Saturday, December 21, 2013

Carlos Beltran and Curtis Granderson could cause a major upheaval within the Yankee-Met infundibulum

Long after Duke Carmel crossed over and became the Jackie Robinson of ex-Met Yankees, dozens of sick, tired and starving souls have escaped the Queens hellhole to find salvation in Fort Apache, the Bronx.

First and foremost: Joe Torre, who so mismanaged the Mets in an earlier incarnation that his best future bet might have been in designing and manufacturing duck calls. Don't forget Daryl Strawberry, David Cone and Dwight Gooden, and the Met double-agent Pedro Feliciano, who never threw one pitch for us.
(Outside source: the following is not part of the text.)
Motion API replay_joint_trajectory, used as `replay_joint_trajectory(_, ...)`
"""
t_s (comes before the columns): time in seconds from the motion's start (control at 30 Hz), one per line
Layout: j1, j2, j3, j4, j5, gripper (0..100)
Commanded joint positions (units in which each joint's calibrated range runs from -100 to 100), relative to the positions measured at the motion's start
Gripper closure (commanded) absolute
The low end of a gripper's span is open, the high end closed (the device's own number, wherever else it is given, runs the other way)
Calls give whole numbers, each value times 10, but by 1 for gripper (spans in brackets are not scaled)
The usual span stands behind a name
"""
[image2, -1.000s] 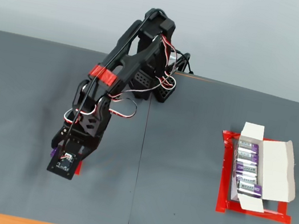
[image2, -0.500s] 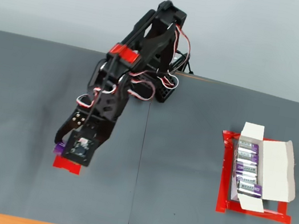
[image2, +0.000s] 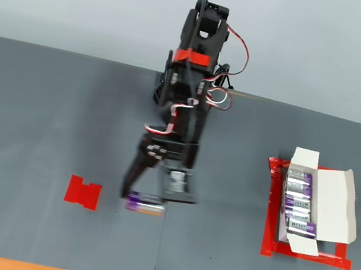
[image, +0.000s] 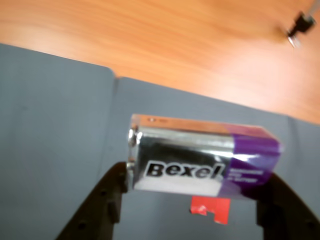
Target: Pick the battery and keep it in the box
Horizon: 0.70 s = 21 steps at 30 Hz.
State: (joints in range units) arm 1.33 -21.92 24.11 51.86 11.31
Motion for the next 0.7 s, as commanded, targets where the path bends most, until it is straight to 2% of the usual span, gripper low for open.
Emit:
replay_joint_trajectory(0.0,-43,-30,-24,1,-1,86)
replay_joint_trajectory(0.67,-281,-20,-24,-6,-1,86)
Ex-Met Jose Vizcaino delivered the winning hit in game one of the famous 2000 Subway Series.  And - for me -the greatest transition was Tom Seaver, a caring friend and broadcast partner for Phil Rizzuto. (Bill White signed with the New York Giants, but mostly was viewed as an ex-Card. and YES's Ken Singleton began as a Met, though he made his bones with the O's.)

Which brings us to Beltran. Yesterday, it was a bit weird seeing him take backhanded jabs at his former team. It's unusual in a guy's opening  news conferences to whack the old club, especially when you share the market with it. I'm not sure Beltran gained anything, and maybe he lit a fire under the p.r. happy talk machine that Beltran will be compared with for the next three years: Curtis Granderson.

We might end up viewing the Grandy Man and Beltan switcheroo as a de facto trade. And for the Yankees, it might not be a good one. I still can't understand why we sank so much money into a 37-year-old, gimp-kneed OF-DH, and the real danger zone comes if we trade Brett Gardner. No Yankee fans want to see Gardner go, but he's the only player anybody wants. Whenever we look at the holes at 3B or starting pitching, the talk inevitably turns to what we might get in exchange for Gardner. And for better or worse, it's because we have Beltran.

His signing may be the fulcrum point on which 2014 balances. An impending domino drop of moves stems from his presence.

Listen: I'm glad Granderson is gone. That's 190 strikeouts I don't have to watch - which are especially galling when the guy could hit .300 by bunting or swatting balls to the opposite field.

Beltran needs to outhit Grandy. As long as he does, nobody can draw a target on his back. Because his acquisition - and the moves still to come - will define the future of the Yankees in a way Pedro Feliciano could never touch. If Beltran gets hurt, if Grandy man puts it together, or if we trade Gardner for  another Michael Pineda - the Mets could own New York for the next five years. It's dangerous to tamper with the Matrix.